Data gathered by satellite over Baghdad suggest that America's troop surge in Iraq "has had no observable effect, except insofar as it has helped to provide a seal of approval for a process of ethno-sectarian neighborhood homogenization that is now largely achieved,” UCLA researchers wrote in a little-noticed report that came out last month.
Prof. John Agnew, co-author of the recent study that uses light emissions from the Iraqi capital to evaluate the effectiveness of the 2007 "surge" in US forces, speaks with the online Guernica magazine to discuss his team's methods and findings.

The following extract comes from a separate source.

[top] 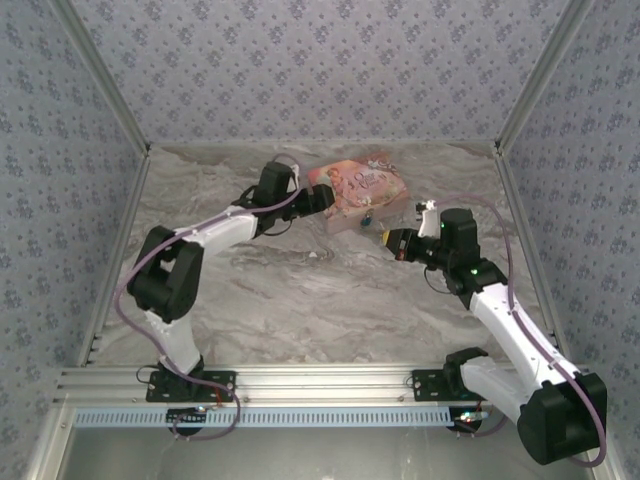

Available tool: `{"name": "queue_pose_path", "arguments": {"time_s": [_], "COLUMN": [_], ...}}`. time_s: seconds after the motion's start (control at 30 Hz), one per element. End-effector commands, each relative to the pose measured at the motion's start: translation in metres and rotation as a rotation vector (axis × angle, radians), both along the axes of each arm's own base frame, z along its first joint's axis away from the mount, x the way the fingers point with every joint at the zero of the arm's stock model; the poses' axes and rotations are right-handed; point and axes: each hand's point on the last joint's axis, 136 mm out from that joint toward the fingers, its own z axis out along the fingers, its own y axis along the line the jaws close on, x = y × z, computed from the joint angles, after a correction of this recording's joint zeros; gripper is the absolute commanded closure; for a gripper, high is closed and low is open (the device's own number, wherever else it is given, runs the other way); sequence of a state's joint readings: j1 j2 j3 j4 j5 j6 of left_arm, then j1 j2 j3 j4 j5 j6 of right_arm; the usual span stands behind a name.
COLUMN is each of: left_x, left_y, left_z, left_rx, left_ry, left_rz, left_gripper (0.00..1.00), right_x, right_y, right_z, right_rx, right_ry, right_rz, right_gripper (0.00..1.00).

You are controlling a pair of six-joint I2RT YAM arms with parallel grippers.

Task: Unlock the padlock with the key

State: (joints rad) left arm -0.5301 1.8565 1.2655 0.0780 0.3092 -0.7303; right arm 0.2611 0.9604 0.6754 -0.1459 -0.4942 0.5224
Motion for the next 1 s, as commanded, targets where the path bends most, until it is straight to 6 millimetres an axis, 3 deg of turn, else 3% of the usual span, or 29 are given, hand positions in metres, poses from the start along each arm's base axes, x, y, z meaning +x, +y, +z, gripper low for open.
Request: {"name": "queue_pose_path", "arguments": {"time_s": [0.0,0.33,0.7,0.97], "left_x": [0.005,-0.012,-0.020,-0.042], "left_y": [-0.015,-0.016,0.020,0.058], "left_z": [-0.005,-0.061,-0.102,-0.119], "left_rx": [-0.042,0.018,0.123,0.169], "left_ry": [0.052,0.184,0.250,0.283], "left_rz": [-0.018,-0.014,0.060,0.117], "left_gripper": [0.13,0.22,0.26,0.28], "right_x": [-0.002,-0.002,0.000,-0.001], "right_y": [-0.007,-0.009,-0.011,-0.011], "right_z": [-0.006,-0.008,-0.005,-0.008], "right_rx": [-0.031,-0.038,-0.044,-0.049], "right_ry": [0.007,0.018,0.026,0.033], "right_rz": [-0.017,-0.030,-0.041,-0.038], "right_gripper": [1.00,1.00,1.00,1.00]}}
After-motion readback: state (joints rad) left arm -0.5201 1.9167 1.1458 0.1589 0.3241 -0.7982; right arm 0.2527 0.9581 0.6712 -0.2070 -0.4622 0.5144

In the interview, Agnew says:
The surge was a bit like closing the stable door after the horse had gone. It did impose a kind of Pax Americana, but only after all the violence had essentially done it for them. There was already a kind of diminution in inter-sectarian violence. And they came and built concrete walls between neighborhoods and that has had a pacifying effect. There’s no doubt about that. But in a way, the violence was already going down before the surge started.
Anyway, counterinsurgency, from what I gather, means you’re putting your troops out there in the population, and you expect an increase in casualties. I mean, you expect to be actively involved in combat in a much more vigorous way than when you’re doing a kind of whack-the-mole strategy, which they were doing prior to the surge. But as we know U.S. military casualties have gone down—and why? Well, because there was a lot less violence. A lot less fighting.
The original article, published in September, received little media play, Guernica notes, coming out just after the announcement of Sarah Palin as John McCain's running mate and the global financial crisis that toppled major investment houses and seized up global markets.